The Civil War: The Path to Disunion Missouri Applies for Statehood- 1819 In 1819, Missouri wanted to join the Union, although in the North, as a slave state. In would make the balance of power in the Congress unequal. Many Northerners were opposed to the idea. Northerners in Congress refused to pass the bill. Northerners proposed that Missouri be slave and that no more slaves were to be brought in and all slave children would be free at the age of 25, so Missouri would become a Free State. Missouri Compromise- 1820 Southerners were opposed to the idea brought up by Northerners. The Congress was in debate for many months. Henry Clay proposed that Maine enter the Union as a Free State. Also, prohibiting slavery north of the 36030’, the southern boundary of Missouri.

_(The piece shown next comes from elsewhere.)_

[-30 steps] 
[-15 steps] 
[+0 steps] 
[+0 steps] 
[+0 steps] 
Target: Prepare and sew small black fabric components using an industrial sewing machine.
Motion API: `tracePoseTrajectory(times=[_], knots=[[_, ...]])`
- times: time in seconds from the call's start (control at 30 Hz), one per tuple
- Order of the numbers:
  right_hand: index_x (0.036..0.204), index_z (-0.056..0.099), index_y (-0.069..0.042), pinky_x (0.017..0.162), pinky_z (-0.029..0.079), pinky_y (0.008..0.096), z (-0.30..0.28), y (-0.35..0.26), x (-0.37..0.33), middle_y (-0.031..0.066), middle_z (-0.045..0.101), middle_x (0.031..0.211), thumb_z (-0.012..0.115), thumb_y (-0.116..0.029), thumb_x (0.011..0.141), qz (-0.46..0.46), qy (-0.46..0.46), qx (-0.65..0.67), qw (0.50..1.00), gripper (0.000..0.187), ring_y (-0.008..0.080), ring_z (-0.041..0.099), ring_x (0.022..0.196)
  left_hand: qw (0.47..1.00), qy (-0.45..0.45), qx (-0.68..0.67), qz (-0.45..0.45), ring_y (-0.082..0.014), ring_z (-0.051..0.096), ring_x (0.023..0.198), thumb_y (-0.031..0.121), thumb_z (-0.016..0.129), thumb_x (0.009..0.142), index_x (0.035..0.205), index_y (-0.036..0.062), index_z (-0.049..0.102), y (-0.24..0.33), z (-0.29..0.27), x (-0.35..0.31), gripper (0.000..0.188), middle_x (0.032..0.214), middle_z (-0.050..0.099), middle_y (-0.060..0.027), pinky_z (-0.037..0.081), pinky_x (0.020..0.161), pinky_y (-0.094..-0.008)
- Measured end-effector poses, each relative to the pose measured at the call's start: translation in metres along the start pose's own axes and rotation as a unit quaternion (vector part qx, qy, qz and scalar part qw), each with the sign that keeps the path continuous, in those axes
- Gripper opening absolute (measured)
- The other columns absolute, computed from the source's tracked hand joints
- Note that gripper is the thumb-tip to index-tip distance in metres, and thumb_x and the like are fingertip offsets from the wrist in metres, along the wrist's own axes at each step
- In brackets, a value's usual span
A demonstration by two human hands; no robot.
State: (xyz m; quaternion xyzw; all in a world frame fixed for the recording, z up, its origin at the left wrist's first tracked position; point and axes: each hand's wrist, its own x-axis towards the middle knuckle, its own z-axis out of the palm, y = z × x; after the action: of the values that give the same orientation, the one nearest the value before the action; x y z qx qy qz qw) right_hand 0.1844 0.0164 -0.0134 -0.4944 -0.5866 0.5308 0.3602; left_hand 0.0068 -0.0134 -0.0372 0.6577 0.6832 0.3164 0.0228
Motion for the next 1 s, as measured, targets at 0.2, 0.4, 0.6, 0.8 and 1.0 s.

The South agreed since Plantations would not be able to thrive further North of that line. Many concerned Americans thought that the slavery issue was resolved. Tariff Issue- 1828 In 1828, A Tariff was passed to help try to protect New England Manufactures. The tariff was as high as 45% to 50% of the original European price. Opponents of the tariff called it the Tariff of Abomination. Southerners were opposed to the tariff because they exported cotton and other materials to Europe in exchange European goods were imported to America. Southerners claimed it was an indirect tax on their region of the United States. Southerners began to ask for states right. South Carolina even went as far as to ask for the tariff taken off the books or they would succeed. The tariff was lowered by Congress. Abolitionism- 1800’s Abolitionism was around before the 1830’s but, it became a more radical during this time. Before 1830, Benjamin Lundy ran a anti-slavery newspaper. In 1829, Lundy hired William Lloyd Garrison. Garrison went on to publish his own newspaper the Liberator. Many people also favored a Colonization movement. In which free slavers would move to Liberia, which was founded in 1822 in Africa by former slaves. Paul Cuffe in 1815, thinking that free slaves would have a better life if they didn’t face racial discrimination, took 38 blacks to Africa with him. In 1829, David Walker’s Appeal to the Colored Citizens of the World, endorsed a more radical position than anyone before. In 1834, Theodore Weld, a young religious man, led a revival among the students at Lane Seminary in Cincinnati.